> EXERCISE
All lines in the records below with the word "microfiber" must be returned.

Segment Start: STUDY MATERIAL

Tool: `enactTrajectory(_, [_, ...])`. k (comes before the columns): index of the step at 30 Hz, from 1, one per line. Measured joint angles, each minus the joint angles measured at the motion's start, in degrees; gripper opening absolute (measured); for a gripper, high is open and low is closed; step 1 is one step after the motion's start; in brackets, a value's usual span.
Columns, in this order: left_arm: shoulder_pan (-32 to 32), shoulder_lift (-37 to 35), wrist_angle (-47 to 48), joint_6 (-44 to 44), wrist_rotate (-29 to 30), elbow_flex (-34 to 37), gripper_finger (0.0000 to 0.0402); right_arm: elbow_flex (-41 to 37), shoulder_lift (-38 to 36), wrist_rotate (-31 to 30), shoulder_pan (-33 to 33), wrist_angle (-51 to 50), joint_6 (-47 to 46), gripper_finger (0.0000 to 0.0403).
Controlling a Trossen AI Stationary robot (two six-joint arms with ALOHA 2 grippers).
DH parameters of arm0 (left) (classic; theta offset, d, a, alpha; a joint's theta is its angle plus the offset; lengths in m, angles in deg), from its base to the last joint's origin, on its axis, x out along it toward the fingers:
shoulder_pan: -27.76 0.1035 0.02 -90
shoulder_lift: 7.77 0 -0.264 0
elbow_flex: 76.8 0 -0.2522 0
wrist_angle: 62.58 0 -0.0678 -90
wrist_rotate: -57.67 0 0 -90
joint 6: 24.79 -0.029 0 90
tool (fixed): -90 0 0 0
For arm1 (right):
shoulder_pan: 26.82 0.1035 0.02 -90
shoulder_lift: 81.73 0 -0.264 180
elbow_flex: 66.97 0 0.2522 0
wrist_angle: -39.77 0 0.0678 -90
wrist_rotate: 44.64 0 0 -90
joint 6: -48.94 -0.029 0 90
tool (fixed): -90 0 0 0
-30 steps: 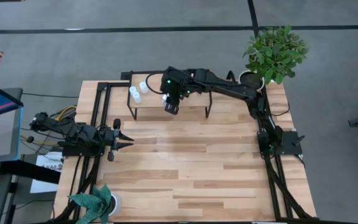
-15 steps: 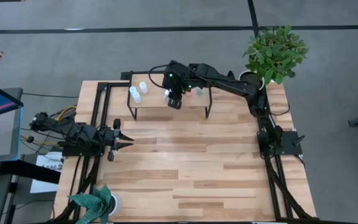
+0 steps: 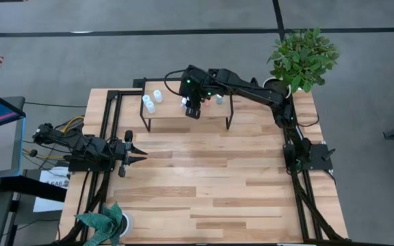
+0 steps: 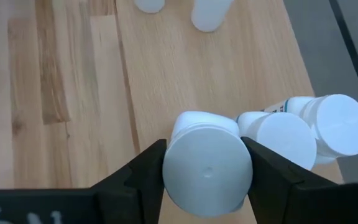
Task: Pick and place medicine bottles onto shelf by color
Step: Put the white pill bottle on the shelf, then return to Home Position
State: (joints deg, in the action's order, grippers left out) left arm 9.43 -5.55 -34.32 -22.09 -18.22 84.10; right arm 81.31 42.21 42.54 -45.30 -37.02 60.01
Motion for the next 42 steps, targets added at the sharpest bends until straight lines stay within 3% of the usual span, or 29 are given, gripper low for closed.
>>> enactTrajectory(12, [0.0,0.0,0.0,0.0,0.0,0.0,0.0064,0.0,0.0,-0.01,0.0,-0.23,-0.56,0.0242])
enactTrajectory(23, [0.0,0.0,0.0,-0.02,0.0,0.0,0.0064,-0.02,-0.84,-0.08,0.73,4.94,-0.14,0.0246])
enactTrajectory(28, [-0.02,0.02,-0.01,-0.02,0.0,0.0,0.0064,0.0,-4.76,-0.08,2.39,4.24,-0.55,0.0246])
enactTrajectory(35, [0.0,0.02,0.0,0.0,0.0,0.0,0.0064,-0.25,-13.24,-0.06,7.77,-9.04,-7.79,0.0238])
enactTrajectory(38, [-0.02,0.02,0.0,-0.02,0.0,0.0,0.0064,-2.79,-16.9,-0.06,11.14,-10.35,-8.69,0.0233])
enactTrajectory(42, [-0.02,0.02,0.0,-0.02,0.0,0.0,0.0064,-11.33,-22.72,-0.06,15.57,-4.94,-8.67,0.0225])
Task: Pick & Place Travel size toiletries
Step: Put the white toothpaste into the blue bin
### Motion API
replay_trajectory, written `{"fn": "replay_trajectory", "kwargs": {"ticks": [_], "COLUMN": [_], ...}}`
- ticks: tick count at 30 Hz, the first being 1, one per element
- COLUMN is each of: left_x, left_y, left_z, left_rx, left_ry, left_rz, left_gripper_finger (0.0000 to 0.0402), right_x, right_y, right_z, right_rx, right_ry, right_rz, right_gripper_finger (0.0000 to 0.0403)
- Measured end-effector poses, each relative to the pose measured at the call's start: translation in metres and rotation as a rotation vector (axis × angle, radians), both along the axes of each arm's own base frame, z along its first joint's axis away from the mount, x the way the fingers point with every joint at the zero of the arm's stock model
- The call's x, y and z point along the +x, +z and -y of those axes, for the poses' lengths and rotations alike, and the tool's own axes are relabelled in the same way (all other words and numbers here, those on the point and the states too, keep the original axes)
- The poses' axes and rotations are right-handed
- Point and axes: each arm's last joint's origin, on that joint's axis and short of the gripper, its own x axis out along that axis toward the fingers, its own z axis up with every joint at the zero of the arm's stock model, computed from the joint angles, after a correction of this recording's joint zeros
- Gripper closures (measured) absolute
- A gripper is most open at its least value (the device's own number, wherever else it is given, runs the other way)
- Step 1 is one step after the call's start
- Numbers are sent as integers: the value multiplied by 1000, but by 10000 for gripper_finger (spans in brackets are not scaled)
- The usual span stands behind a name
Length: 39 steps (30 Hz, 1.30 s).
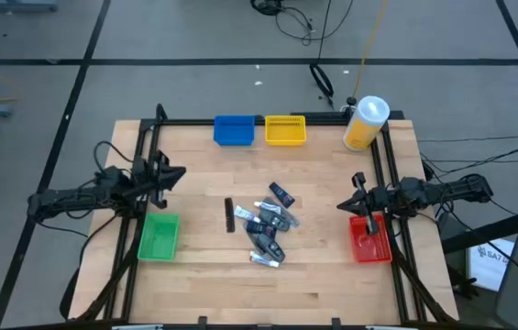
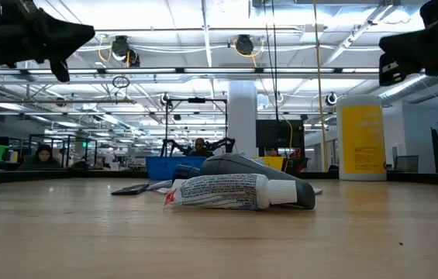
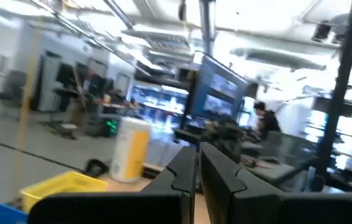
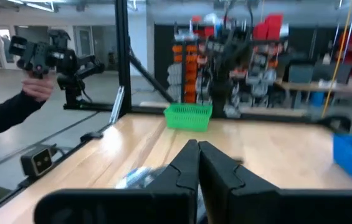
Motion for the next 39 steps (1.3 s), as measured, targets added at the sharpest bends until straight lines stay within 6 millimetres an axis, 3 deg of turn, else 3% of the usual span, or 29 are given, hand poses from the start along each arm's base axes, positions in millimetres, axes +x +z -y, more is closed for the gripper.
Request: {"fn": "replay_trajectory", "kwargs": {"ticks": [5, 12, 16, 21, 24, 28, 34, 39], "left_x": [19, 48, 70, 107, 129, 159, 191, 203], "left_y": [-11, -32, -25, -4, 4, -1, -30, -55], "left_z": [-5, -12, -15, -14, -9, 1, 9, 14], "left_rx": [-36, 46, 40, 102, 166, 239, 238, 246], "left_ry": [74, 166, 133, 67, -30, -198, -248, -274], "left_rz": [-120, -331, -430, -676, -789, -843, -967, -1056], "left_gripper_finger": [380, 381, 380, 376, 350, 285, 187, 162], "right_x": [0, -1, -2, 0, 4, 11, 24, 35], "right_y": [4, 9, 13, 10, 8, 5, 3, 0], "right_z": [0, 0, 3, 6, 5, 4, 2, 0], "right_rx": [-3, -20, -3, 12, 8, 37, 63, 62], "right_ry": [-1, -9, -93, -204, -212, -209, -205, -203], "right_rz": [39, 101, 135, 94, 67, 27, 1, -16], "right_gripper_finger": [403, 403, 403, 403, 403, 403, 403, 403]}}
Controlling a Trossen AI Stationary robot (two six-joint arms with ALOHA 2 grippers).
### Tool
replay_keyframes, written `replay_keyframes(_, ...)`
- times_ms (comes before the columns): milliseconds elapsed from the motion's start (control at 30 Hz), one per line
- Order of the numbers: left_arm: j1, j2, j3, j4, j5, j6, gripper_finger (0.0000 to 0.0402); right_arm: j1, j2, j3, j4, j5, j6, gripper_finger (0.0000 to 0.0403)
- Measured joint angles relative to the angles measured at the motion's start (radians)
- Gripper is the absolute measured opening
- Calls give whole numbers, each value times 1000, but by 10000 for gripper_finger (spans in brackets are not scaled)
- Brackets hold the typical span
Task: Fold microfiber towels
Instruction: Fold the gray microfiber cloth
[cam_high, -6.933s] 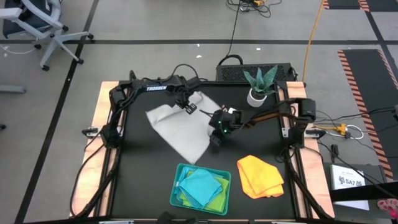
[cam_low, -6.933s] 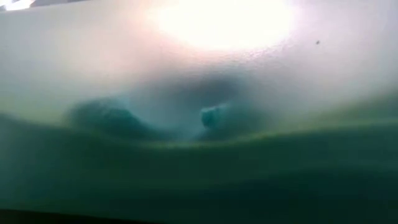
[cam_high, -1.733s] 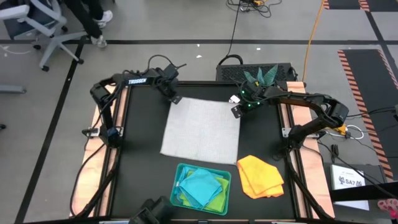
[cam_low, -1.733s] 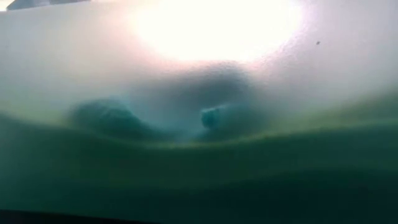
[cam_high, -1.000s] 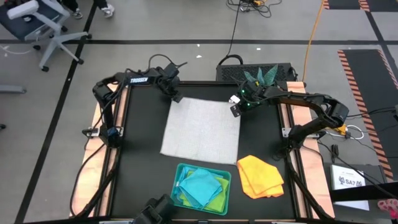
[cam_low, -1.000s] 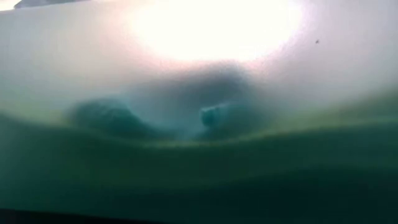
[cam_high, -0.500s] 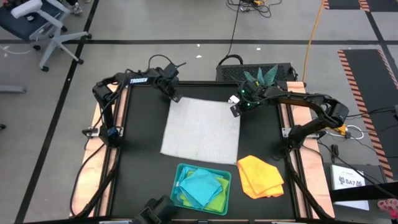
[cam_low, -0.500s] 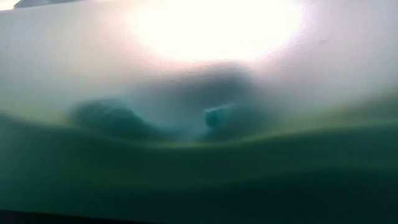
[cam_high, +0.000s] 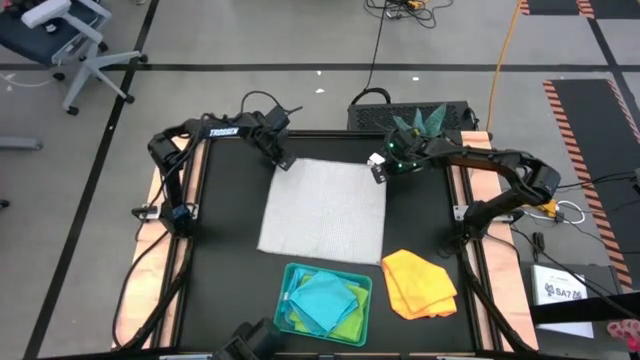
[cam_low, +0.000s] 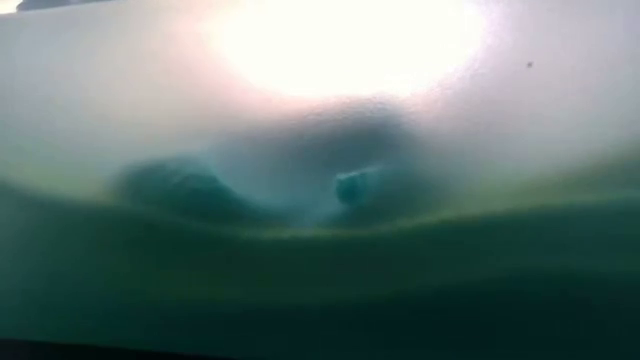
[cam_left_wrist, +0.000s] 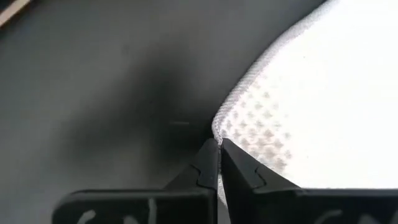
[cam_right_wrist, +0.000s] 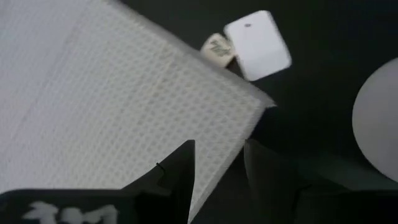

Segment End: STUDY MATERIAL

> WRITTEN RESPONSE
Task: Fold microfiber towels
Instruction: Fold the gray microfiber cloth

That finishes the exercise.